• Data listing

* * *

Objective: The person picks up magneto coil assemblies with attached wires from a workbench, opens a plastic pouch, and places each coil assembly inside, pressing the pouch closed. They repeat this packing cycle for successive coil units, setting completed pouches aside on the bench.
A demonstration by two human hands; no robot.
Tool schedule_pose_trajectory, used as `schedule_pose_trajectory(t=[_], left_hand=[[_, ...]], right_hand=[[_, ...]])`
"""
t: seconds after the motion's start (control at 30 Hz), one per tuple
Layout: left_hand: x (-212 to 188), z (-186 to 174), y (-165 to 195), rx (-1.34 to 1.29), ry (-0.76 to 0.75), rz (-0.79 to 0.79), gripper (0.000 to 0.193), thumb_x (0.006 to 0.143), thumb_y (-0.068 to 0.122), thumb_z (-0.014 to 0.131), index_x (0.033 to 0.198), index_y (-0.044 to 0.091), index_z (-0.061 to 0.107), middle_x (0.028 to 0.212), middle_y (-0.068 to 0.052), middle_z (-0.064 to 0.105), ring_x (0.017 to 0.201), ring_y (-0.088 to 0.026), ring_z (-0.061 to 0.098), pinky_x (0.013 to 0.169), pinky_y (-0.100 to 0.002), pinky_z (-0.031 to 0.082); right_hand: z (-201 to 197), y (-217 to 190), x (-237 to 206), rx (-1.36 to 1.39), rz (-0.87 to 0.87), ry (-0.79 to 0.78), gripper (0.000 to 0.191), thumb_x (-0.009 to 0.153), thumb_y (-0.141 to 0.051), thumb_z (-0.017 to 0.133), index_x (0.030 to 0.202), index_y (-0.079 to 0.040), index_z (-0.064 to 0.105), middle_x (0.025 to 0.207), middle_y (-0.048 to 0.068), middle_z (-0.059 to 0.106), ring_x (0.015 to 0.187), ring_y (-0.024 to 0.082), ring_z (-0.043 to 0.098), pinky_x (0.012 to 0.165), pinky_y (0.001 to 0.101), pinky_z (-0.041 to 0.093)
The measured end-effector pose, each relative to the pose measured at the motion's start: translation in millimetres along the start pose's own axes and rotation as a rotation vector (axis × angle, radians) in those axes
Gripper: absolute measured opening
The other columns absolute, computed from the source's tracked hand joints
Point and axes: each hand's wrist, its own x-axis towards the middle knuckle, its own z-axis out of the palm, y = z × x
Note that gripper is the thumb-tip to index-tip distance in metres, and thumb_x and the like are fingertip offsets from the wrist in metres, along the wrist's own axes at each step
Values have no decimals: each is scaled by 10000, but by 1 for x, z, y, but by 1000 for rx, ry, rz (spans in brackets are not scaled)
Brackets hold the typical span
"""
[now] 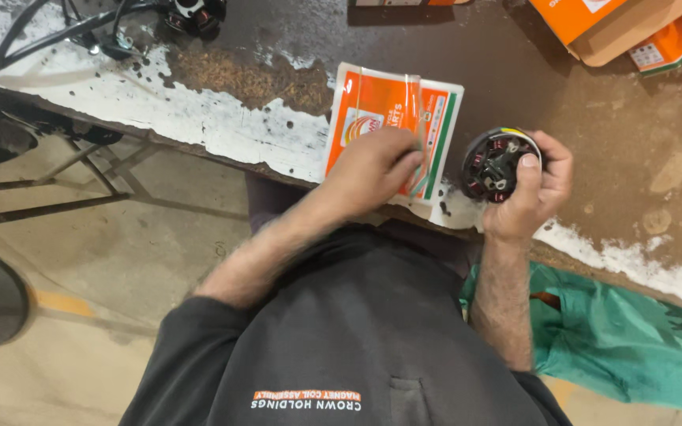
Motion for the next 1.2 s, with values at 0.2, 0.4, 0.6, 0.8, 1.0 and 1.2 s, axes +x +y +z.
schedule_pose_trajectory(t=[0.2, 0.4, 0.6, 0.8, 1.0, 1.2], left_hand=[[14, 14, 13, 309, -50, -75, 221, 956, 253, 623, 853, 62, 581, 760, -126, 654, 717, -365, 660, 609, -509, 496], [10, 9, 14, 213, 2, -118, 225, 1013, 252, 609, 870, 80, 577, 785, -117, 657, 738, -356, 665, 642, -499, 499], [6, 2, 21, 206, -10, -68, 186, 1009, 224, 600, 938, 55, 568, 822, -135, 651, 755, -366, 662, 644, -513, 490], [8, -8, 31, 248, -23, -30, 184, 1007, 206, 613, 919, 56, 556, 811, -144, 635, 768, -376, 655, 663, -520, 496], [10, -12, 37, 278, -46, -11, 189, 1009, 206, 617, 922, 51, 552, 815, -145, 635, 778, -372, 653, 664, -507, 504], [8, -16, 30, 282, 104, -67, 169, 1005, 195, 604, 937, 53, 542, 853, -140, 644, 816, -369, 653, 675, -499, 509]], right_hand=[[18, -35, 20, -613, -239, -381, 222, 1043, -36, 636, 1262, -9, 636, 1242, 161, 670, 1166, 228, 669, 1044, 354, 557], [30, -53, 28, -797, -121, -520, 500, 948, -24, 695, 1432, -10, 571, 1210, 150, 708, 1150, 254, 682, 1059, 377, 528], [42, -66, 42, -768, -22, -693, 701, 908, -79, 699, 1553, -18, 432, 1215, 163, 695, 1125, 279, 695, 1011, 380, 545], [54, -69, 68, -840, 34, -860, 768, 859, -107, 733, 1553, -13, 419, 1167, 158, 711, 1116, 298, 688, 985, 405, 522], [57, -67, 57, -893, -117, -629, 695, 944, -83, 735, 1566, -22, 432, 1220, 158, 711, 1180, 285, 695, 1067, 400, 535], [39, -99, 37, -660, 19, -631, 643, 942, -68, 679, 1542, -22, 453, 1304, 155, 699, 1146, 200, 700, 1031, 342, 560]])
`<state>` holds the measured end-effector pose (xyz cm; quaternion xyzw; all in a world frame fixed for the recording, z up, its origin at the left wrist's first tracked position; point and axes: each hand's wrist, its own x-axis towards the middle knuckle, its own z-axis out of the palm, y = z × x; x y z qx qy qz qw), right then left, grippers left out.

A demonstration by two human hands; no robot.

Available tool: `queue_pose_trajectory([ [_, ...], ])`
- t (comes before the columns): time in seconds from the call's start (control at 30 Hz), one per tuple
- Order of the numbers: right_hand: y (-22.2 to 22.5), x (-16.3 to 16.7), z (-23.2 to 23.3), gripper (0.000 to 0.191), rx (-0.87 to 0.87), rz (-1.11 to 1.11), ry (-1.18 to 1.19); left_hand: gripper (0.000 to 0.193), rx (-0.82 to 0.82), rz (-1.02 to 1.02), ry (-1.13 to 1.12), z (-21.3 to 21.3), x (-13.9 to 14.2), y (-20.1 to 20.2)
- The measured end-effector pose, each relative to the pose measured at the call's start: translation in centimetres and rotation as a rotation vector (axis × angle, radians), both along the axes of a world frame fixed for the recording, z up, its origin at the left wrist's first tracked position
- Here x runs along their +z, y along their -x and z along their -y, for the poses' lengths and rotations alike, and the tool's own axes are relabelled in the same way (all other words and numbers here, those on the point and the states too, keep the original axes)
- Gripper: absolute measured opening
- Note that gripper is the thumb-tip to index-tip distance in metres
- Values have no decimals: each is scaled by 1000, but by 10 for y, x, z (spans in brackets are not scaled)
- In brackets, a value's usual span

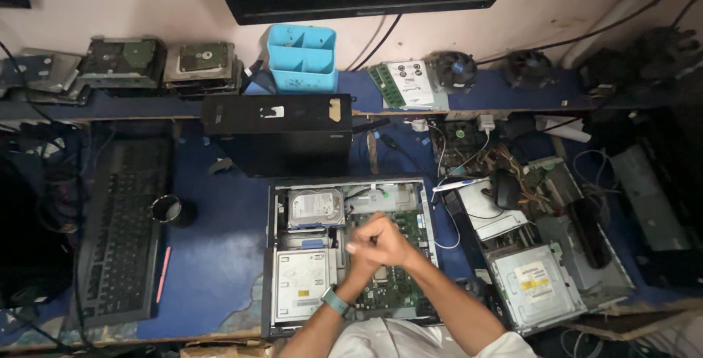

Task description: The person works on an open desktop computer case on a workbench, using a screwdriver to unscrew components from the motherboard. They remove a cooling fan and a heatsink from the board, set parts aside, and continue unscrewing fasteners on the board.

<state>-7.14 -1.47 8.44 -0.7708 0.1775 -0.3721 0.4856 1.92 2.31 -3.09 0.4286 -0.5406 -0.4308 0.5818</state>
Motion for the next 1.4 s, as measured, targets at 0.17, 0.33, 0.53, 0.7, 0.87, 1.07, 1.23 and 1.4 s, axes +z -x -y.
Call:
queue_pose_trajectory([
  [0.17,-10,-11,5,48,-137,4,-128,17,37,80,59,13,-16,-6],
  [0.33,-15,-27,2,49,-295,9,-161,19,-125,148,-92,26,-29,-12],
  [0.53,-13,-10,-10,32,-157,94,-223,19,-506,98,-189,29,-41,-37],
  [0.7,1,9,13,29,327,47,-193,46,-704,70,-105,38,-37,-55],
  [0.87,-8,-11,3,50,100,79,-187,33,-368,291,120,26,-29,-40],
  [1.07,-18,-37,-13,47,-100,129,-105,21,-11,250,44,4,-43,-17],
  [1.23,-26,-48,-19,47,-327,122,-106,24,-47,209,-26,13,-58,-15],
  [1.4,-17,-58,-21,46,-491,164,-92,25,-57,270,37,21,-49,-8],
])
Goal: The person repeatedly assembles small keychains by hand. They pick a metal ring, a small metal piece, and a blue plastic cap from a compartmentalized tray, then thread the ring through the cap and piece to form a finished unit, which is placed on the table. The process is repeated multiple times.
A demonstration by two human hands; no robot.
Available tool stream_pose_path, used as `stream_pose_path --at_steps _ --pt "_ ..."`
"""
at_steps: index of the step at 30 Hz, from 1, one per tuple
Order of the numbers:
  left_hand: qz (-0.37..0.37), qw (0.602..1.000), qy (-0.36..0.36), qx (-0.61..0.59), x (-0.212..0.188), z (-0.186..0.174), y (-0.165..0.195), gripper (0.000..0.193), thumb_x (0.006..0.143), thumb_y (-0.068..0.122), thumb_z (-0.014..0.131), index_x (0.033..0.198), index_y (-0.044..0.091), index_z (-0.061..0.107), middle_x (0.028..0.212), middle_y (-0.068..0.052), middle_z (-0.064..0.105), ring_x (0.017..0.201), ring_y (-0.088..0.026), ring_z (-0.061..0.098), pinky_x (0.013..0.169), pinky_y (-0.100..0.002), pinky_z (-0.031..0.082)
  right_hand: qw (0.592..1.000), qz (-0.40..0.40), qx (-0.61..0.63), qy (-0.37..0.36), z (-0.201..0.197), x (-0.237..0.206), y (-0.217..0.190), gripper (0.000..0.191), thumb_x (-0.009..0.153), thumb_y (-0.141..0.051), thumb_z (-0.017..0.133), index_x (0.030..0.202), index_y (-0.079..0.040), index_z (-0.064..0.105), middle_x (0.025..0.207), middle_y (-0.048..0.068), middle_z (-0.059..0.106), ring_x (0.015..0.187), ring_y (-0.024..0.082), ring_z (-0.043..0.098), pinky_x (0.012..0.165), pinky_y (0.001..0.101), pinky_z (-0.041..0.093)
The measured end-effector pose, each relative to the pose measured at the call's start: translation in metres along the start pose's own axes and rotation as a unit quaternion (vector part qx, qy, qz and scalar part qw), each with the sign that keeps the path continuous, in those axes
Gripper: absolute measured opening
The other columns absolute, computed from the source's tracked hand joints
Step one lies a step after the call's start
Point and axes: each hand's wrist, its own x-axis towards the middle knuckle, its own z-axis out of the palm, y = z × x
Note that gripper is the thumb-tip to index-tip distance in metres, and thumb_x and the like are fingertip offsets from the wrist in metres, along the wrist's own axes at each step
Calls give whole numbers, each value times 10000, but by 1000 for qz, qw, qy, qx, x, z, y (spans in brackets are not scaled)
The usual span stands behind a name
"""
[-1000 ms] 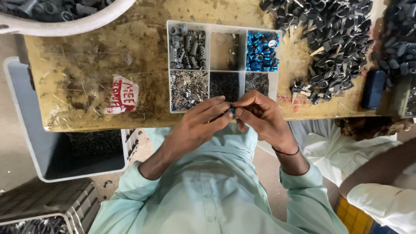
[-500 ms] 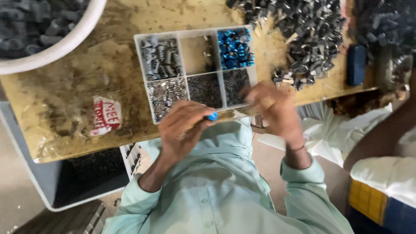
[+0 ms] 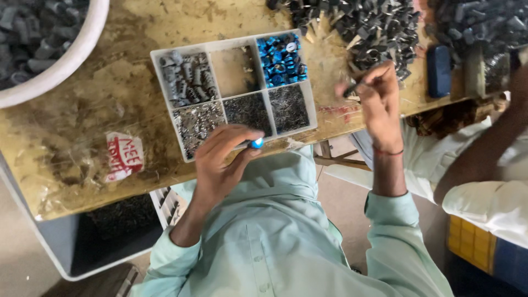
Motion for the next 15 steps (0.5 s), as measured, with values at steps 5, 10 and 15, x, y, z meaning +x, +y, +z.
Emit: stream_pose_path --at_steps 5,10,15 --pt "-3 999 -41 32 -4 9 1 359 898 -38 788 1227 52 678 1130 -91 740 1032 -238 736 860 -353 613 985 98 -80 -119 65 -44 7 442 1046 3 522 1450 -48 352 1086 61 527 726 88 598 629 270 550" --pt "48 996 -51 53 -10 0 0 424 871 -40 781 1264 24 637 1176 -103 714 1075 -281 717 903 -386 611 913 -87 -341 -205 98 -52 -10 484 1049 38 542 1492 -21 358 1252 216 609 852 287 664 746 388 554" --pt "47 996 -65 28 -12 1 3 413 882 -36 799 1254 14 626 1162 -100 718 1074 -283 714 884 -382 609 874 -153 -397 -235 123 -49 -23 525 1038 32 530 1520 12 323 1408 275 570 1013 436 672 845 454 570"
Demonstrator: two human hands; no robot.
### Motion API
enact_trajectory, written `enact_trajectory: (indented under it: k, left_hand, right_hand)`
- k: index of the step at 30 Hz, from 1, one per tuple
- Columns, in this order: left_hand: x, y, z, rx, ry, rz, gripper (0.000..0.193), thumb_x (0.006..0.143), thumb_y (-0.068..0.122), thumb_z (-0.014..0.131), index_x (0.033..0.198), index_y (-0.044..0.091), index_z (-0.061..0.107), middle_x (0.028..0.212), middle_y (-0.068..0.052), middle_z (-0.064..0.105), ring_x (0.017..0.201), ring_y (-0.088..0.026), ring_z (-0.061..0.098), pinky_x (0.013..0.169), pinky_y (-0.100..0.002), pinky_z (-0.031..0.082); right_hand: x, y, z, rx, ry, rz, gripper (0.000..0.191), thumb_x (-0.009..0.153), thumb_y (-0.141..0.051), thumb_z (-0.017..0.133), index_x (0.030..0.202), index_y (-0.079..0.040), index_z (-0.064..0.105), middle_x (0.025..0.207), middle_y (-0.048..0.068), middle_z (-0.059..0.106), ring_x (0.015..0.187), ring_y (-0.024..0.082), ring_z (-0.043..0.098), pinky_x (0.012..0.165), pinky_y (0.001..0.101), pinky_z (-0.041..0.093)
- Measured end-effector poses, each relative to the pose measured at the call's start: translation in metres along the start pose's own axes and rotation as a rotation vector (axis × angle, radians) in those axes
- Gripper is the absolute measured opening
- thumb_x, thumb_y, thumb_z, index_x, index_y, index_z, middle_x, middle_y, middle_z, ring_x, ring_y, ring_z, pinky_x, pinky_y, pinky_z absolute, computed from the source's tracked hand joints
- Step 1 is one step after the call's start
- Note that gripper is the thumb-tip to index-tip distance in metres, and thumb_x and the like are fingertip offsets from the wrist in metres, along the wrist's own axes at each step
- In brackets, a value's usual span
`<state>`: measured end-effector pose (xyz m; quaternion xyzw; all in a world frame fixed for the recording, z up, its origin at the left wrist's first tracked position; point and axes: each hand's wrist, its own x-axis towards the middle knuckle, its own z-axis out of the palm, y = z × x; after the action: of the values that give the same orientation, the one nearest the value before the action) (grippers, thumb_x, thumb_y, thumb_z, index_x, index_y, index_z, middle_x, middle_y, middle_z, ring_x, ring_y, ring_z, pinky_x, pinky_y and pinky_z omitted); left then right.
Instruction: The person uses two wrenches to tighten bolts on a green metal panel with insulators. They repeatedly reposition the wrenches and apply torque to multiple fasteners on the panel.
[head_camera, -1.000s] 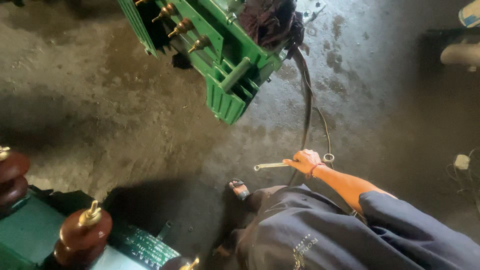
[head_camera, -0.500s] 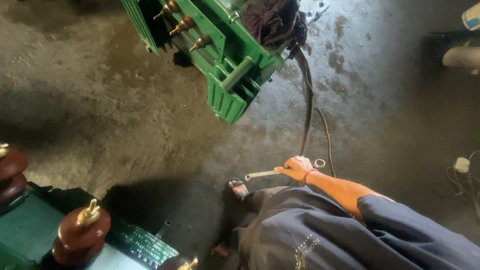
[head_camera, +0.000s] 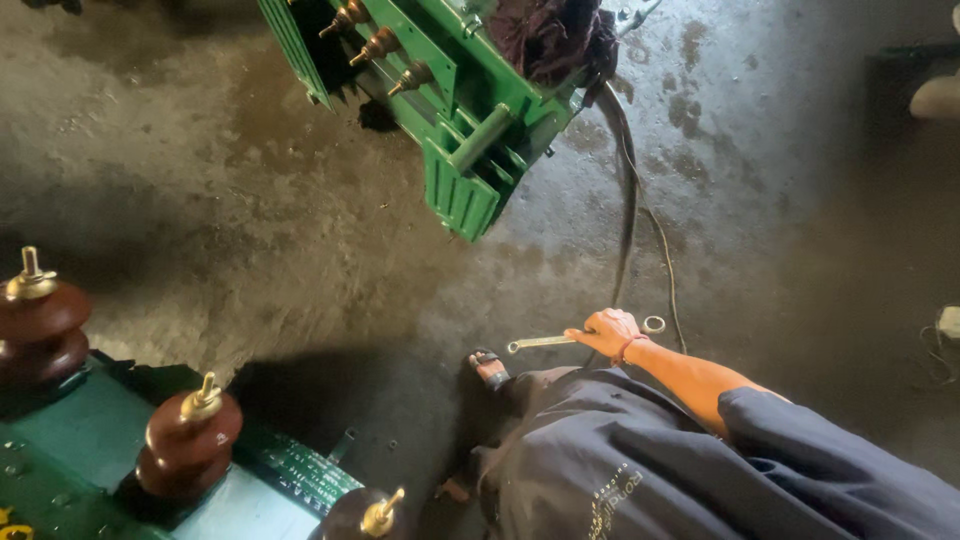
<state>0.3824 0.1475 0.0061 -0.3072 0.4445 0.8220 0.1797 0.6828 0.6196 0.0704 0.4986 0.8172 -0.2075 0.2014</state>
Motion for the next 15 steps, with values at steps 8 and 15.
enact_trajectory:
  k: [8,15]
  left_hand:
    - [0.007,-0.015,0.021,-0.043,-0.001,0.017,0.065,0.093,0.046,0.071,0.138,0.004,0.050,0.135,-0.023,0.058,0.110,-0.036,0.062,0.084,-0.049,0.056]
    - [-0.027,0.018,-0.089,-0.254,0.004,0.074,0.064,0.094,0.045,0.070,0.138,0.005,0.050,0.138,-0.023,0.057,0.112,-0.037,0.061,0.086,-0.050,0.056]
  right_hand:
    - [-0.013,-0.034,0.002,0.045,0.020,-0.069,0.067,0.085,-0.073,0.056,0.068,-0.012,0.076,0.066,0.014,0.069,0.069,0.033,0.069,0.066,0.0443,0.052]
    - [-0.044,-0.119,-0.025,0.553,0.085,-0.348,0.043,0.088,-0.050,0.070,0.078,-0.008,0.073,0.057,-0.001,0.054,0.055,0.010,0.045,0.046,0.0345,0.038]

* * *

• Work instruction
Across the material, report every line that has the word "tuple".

• Response
t: seconds after the motion's start (control at 30 Hz), one per tuple
- t (comes before the columns): time in seconds from the call's start (control at 30 Hz), one per tuple
at_steps: index of the step at 30 Hz, from 1, one per tuple
- k: index of the step at 30 Hz, from 1, one per tuple

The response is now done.